TASK TO COMPLETE ->
Using the data below, restate exactly every line from the one with "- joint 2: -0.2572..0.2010" up to and including the one with "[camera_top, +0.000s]". No picture belongs in it.

STORED DATA ->

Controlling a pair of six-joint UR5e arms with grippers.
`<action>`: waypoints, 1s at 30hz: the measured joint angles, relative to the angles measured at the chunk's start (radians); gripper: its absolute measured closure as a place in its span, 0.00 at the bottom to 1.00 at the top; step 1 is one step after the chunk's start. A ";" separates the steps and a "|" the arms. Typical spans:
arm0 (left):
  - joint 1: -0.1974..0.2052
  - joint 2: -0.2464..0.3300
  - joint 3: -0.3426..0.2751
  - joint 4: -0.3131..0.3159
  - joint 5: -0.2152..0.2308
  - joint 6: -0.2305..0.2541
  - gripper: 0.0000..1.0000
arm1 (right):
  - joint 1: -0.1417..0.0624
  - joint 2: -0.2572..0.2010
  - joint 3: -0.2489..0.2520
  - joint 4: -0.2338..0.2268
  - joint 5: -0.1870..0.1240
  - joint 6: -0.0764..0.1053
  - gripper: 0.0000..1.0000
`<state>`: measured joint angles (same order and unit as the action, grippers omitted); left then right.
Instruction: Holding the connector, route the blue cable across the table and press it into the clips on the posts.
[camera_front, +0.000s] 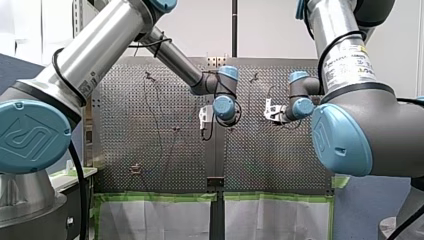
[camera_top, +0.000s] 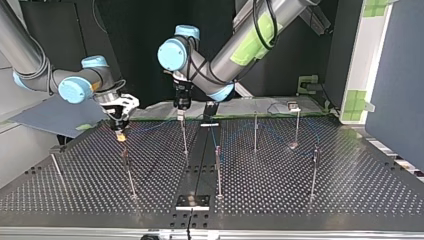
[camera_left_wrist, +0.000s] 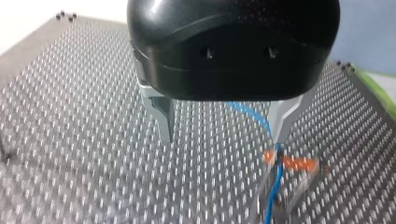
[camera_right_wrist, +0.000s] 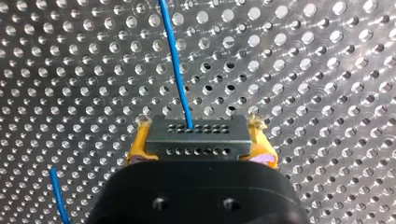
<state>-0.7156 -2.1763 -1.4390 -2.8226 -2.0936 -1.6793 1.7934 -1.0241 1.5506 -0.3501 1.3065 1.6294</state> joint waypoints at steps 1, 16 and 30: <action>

YOUR RESPONSE ->
  - joint 2: -0.2572..0.2010
  - joint 3: -0.2489..0.2520
  - joint 4: -0.2338..0.2268
  - joint 5: -0.1870..0.1240
  - joint 6: -0.0764..0.1053
  - gripper: 0.0000..1.0000
`<state>`: measured joint angles (same order and unit as the action, grippers omitted); left then right.
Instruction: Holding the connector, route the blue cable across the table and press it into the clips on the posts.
[camera_front, +0.000s] 
[camera_top, +0.000s] 

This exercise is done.